TAMA: A Human-AI Collaborative Thematic Analysis Framework Using Multi-Agent LLMs for Clinical Interviews
Journal:
arXiv
Published Date:
Mar 26, 2025
Abstract
Thematic analysis (TA) is a widely used qualitative approach for uncovering
latent meanings in unstructured text data. TA provides valuable insights in
healthcare but is resource-intensive. Large Language Models (LLMs) have been
introduced to perform TA, yet their applications in healthcare remain
unexplored. Here, we propose TAMA: A Human-AI Collaborative Thematic Analysis
framework using Multi-Agent LLMs for clinical interviews.
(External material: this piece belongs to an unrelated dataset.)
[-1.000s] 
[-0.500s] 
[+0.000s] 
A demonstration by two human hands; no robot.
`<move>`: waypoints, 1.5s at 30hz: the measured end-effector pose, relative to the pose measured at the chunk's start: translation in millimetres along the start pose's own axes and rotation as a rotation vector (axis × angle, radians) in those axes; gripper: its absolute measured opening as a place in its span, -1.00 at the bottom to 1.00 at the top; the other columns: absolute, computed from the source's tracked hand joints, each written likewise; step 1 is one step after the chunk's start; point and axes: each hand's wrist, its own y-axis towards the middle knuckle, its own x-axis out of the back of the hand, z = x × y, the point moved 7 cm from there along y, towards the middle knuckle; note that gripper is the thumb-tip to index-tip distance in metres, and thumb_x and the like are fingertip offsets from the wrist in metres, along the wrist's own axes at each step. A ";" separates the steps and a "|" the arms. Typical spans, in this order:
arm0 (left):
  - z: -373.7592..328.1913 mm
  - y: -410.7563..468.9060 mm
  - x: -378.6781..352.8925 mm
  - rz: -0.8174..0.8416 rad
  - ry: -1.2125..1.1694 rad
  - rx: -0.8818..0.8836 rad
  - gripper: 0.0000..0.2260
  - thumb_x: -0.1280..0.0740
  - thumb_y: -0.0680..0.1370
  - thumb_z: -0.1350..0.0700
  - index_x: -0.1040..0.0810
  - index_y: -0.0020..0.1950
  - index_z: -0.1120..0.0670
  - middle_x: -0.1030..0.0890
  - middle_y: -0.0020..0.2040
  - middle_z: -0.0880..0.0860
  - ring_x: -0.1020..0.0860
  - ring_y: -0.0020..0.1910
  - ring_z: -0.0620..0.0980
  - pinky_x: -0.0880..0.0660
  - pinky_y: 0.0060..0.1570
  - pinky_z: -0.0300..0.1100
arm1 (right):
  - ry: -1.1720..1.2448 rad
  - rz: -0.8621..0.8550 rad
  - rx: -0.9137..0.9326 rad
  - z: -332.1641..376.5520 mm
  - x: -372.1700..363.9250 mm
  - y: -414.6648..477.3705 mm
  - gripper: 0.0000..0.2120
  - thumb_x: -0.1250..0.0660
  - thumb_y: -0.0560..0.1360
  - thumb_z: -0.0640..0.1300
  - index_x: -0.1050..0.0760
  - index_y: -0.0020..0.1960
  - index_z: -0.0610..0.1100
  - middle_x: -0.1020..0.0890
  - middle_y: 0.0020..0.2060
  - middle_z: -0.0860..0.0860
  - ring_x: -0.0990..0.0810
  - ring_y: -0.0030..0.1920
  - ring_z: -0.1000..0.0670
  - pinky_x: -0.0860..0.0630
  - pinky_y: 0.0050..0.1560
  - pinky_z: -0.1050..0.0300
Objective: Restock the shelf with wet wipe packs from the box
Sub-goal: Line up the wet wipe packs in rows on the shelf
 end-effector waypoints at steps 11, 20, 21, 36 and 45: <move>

We leverage the
scalability and coherence of multi-agent systems through structured
conversations between agents and coordinate the expertise of cardiac experts in
TA. Using interview transcripts from parents of children with Anomalous Aortic
Origin of a Coronary Artery (AAOCA), a rare congenital heart disease, we
demonstrate that TAMA outperforms existing LLM-assisted TA approaches,
achieving higher thematic hit rate, coverage, and distinctiveness. TAMA
demonstrates strong potential for automated TA in clinical settings by
leveraging multi-agent LLM systems with human-in-the-loop integration by
enhancing quality while significantly reducing manual workload.